Construction loans differ from standard mortgages in two important ways. First: the lender doesn't release the full loan amount up front. Instead, the loan is paid out in 'progress payments' to the builder as construction reaches predetermined stages — typically 5 stages following the HIA / MBA standard schedule: deposit/slab, frame, lock-up, fixing, completion. Second: you pay interest only on the cumulative amount that's actually been drawn — meaningfully less than full-loan interest during the early months of construction.

The standard cumulative draw percentages are: slab 15%, frame 30%, lock-up 50%, fixing 80%, completion 100%. The exact split varies a little between lenders and builders. Most construction loans charge interest-only during the build phase, with the loan converting to a standard P&I (or interest-only) mortgage when the certificate of occupancy is issued. Construction-specific rates run 0.3-0.7% higher than standard variable rates because the lender's exposure is uncollateralised until the house is complete.

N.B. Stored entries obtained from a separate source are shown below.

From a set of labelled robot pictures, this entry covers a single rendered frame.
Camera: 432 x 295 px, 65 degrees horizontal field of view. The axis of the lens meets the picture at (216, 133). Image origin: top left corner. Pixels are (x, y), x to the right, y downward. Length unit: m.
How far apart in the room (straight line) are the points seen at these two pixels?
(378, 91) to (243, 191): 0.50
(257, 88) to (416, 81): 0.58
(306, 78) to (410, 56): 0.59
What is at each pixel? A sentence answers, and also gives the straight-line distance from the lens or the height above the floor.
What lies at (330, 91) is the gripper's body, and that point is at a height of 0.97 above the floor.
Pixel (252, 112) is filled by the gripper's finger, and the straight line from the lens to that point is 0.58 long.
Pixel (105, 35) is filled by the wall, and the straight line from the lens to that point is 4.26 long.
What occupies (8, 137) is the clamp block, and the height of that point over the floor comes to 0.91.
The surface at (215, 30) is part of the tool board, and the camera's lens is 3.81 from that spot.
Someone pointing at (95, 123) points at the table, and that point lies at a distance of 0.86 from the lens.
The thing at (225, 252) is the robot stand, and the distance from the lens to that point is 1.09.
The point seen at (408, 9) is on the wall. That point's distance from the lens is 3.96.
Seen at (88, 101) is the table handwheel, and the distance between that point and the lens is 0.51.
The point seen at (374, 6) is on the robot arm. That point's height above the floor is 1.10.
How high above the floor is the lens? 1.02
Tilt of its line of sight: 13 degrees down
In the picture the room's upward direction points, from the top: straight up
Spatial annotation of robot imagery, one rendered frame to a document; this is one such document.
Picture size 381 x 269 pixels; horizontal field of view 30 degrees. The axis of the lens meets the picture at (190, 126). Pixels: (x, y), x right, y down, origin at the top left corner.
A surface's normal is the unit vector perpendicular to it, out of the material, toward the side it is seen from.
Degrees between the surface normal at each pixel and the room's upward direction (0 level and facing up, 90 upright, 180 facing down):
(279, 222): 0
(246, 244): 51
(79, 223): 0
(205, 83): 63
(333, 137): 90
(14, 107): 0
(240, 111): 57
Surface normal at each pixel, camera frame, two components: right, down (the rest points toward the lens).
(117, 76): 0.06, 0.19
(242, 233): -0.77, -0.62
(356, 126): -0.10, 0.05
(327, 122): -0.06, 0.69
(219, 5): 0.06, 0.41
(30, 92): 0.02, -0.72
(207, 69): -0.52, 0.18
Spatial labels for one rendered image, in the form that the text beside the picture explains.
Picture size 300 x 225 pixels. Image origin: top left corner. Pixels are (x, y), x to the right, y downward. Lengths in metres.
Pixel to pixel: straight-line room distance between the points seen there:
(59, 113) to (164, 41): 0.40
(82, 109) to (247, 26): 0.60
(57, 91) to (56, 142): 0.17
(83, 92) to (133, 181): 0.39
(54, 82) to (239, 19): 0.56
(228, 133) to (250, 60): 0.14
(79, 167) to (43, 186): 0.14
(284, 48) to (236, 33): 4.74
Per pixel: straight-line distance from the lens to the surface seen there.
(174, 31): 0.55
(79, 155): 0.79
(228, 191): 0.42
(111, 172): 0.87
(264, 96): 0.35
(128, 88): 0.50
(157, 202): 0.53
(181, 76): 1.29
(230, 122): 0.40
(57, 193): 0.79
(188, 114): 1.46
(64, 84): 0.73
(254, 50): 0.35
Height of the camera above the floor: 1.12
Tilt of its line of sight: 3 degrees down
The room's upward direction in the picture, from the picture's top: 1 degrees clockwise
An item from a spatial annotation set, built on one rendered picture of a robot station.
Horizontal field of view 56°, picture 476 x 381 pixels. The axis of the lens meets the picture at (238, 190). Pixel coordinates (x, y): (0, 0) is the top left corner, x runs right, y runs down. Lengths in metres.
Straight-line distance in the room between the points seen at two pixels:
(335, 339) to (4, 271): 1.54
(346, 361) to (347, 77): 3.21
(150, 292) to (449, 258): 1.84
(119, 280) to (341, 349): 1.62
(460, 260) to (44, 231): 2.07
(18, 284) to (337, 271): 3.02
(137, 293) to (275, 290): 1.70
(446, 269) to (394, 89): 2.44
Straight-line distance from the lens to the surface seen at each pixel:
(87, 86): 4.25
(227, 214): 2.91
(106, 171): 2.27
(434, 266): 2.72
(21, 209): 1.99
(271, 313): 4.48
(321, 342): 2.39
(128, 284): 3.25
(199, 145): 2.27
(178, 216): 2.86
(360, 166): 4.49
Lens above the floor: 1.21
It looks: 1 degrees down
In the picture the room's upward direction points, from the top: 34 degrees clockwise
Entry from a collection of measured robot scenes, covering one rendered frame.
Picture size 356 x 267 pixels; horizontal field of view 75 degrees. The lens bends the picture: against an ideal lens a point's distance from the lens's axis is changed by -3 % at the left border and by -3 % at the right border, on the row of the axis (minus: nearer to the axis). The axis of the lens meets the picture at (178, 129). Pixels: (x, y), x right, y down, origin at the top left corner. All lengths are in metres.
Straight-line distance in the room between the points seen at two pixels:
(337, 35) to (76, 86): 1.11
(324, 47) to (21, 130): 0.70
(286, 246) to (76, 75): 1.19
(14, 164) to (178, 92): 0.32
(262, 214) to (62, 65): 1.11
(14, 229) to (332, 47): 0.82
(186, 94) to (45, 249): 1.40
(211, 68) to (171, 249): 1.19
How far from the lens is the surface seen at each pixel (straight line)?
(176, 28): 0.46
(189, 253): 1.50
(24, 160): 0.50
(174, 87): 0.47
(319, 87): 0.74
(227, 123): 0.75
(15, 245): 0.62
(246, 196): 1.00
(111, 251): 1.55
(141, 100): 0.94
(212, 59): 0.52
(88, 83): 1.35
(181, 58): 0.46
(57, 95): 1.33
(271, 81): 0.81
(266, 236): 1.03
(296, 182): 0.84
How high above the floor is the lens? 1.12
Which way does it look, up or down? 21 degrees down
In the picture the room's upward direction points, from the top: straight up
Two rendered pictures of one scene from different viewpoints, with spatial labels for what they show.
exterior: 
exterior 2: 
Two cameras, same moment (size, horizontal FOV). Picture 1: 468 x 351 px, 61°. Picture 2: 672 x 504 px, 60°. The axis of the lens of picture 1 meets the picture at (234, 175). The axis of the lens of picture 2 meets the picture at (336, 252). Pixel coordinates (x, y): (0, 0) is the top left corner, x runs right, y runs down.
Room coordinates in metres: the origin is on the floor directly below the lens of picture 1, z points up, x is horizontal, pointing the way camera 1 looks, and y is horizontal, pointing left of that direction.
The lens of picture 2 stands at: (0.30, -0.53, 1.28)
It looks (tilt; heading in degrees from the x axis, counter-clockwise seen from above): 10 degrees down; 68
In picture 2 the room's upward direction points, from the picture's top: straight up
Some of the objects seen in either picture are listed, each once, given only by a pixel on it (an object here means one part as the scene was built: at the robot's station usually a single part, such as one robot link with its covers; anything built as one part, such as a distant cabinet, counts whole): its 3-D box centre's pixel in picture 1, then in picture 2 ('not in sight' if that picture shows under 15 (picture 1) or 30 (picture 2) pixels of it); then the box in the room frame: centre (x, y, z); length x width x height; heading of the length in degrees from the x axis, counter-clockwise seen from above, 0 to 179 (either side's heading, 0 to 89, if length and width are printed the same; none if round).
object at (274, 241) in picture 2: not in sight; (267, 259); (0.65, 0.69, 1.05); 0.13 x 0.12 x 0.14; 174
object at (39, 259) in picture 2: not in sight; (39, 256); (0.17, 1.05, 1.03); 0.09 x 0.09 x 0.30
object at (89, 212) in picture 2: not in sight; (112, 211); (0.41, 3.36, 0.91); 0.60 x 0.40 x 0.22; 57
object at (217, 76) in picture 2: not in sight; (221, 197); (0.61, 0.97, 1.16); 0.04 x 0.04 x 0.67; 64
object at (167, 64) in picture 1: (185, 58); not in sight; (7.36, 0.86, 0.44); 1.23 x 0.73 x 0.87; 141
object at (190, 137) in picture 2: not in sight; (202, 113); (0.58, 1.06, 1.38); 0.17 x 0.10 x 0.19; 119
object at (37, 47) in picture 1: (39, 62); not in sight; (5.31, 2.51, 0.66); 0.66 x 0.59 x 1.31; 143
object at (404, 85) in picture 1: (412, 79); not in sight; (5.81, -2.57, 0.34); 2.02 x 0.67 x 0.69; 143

The biggest risks during construction: builder failure (especially in the post-COVID environment with many high-profile collapses), cost overruns requiring loan top-ups (often at higher rates), and delays that extend the construction period and add interest. Most lenders allow some flexibility on the construction period (typically 12-24 months) but charge default rates if you blow the timeline. For total mortgage cost over the full loan life, see our Mortgage Repayment Calculator.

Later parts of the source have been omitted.